Also On: PSN, PS3
Publisher: Iron Galaxy
Developer: One True Game/ Iron Galaxy
I'm generally pretty bad at fighting games. While there have been a few I've liked (Injustice and Marvel vs. Capcom 3 spring to mind) for the most part, the limits of my abilities only go as far as button-mashing will take me…and in most cases, with the endless combos that usually need to be memorized, that's not very far.
While I wouldn't say that I'm good at Divekick, it's the first fighting game I've ever played where I wouldn't necessarily describe myself as horrible, either. This is because there's really not much to it: you jump, and you kick. You use two buttons the whole way through the game (menus included), there aren't any combos to memorize, and every match ends after the first hit (or up to 20 seconds, whichever comes first).

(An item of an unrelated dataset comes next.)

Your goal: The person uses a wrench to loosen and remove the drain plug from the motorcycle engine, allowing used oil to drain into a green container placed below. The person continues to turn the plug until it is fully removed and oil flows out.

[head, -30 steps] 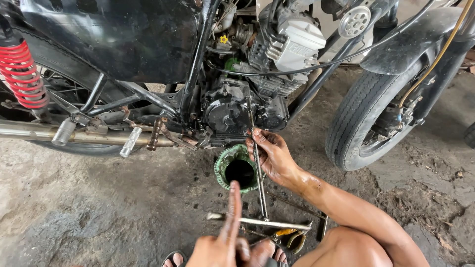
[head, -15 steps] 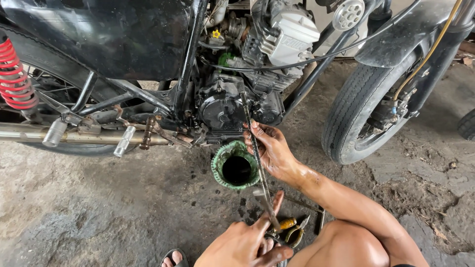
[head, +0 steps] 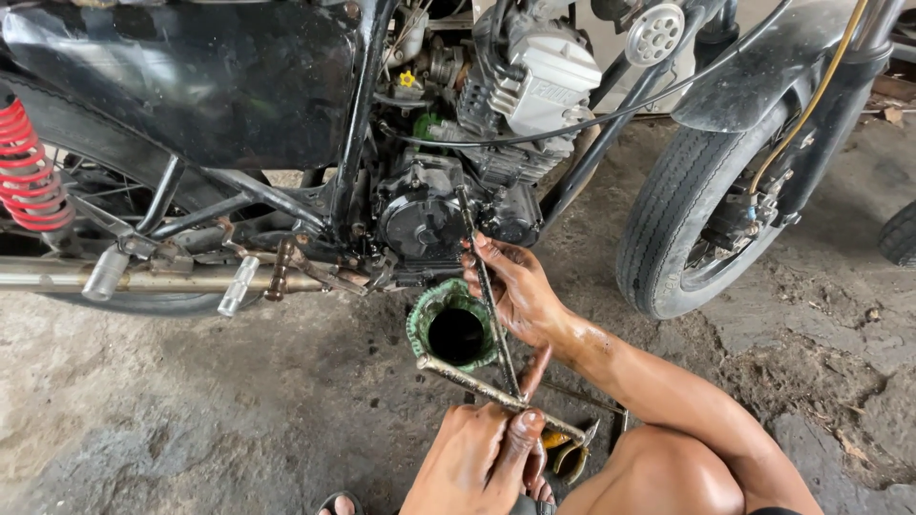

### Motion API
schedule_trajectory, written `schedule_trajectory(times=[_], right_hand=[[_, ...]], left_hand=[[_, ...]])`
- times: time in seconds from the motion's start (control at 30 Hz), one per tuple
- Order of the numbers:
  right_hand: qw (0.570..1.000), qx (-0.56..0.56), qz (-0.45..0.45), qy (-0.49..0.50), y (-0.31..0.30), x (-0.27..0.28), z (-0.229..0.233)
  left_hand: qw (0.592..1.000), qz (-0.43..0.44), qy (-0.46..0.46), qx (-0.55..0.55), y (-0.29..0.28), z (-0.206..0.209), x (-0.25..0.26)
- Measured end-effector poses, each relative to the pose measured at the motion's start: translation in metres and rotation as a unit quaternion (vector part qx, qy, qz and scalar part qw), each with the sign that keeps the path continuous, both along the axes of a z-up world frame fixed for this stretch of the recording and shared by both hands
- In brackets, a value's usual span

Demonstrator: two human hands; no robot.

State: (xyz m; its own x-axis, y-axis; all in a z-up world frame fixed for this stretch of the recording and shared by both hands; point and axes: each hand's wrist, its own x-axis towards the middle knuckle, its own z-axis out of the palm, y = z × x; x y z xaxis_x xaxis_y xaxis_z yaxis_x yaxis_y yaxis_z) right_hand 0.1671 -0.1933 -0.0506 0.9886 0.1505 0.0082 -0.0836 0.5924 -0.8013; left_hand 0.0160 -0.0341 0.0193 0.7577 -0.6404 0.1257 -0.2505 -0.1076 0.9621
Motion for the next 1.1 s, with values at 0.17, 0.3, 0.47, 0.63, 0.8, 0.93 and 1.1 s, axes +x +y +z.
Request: schedule_trajectory(times=[0.17, 0.3, 0.47, 0.63, 0.8, 0.93, 1.1], right_hand=[[0.996, -0.070, 0.019, 0.052, -0.004, 0.001, 0.016], [0.994, -0.080, 0.035, 0.067, -0.023, -0.004, 0.009], [0.966, -0.242, 0.095, 0.000, -0.022, -0.038, 0.046], [0.961, -0.270, 0.065, -0.010, -0.011, -0.051, 0.052], [0.908, -0.415, 0.043, 0.046, -0.009, -0.050, 0.055], [0.902, -0.429, 0.022, 0.041, -0.007, -0.053, 0.046], [0.908, -0.417, 0.021, 0.023, 0.001, -0.066, 0.069]], left_hand=[[0.999, 0.003, -0.043, -0.028, 0.001, -0.008, 0.011], [0.997, 0.008, -0.051, -0.048, 0.003, -0.012, 0.010], [0.995, 0.028, -0.073, -0.069, 0.009, -0.020, 0.005], [0.996, 0.023, -0.033, -0.086, 0.007, -0.031, 0.003], [0.995, 0.050, -0.023, -0.086, 0.005, -0.052, -0.005], [0.991, 0.072, -0.001, -0.114, 0.000, -0.073, -0.009], [0.971, 0.051, 0.060, -0.225, -0.014, -0.102, -0.003]])
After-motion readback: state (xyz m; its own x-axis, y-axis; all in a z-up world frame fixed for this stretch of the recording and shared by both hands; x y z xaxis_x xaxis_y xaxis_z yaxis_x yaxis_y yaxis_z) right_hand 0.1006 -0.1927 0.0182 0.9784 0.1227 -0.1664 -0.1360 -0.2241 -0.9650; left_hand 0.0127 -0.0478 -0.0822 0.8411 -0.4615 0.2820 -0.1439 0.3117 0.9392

I can understand the temptation to look at that and think the game is just a joke. After all, Divekick is filled with plenty of those — probably even more than I realize, given my total unfamiliarity with the fighting game community. On top of that, the characters are all kind of silly, the graphics bring to mind '80s cartoons (which makes the game retro, but not in the way you'd expect from a retro game), and the whole thing, at times, seems like it's just a parody, an extended in-joke for people who like Street Fighter and King of Fighters a little more than is healthy.
Beneath all the silliness and the simplicity, however, you'll find that Divekick actually places a premium on timing, reflexes and strategic thinking. I mean, yes, you could rush into each match, hopping and kicking and hoping to connect with your opponent; you might even get a few wins that way. But after playing a few matches with a few different characters, you'll quickly realize that each character has their own individual jumping and kicking styles — and consequently, each character requires you to approach their matches in different ways. Not only that, you soon find that while the game may not require you to pull off endless combos, you still need to jump and kick at just the right moment if you want to win. It may sound easy, but it's really not — particularly against tougher opponents.
That said, Divekick isn't flawless. The hit detection seems a little wonky at times; I had several matches where I was sure I'd hit my opponent, only for the match to continue on (or, worse, for my opponent to turn around and kick me for the win). Additionally, the single-player mode feels a little boring after awhile; like most games that rely on competition, Divekick will live and die by the strength of its online community, and at this stage — writing, as I am, before its official launch — there aren't enough other people online to tell how that part of the game will work out.
Based on how fun Divekick can be, however, I'm pretty sure that the online portion will come around in time. In fact, I could see the game having a much larger following than most other fighting games, simply because the entry barriers are a lot lower here than they are elsewhere. Simply put, Divekick is a fighting game that you can — and should! — play even if you're not usually good at fighting games.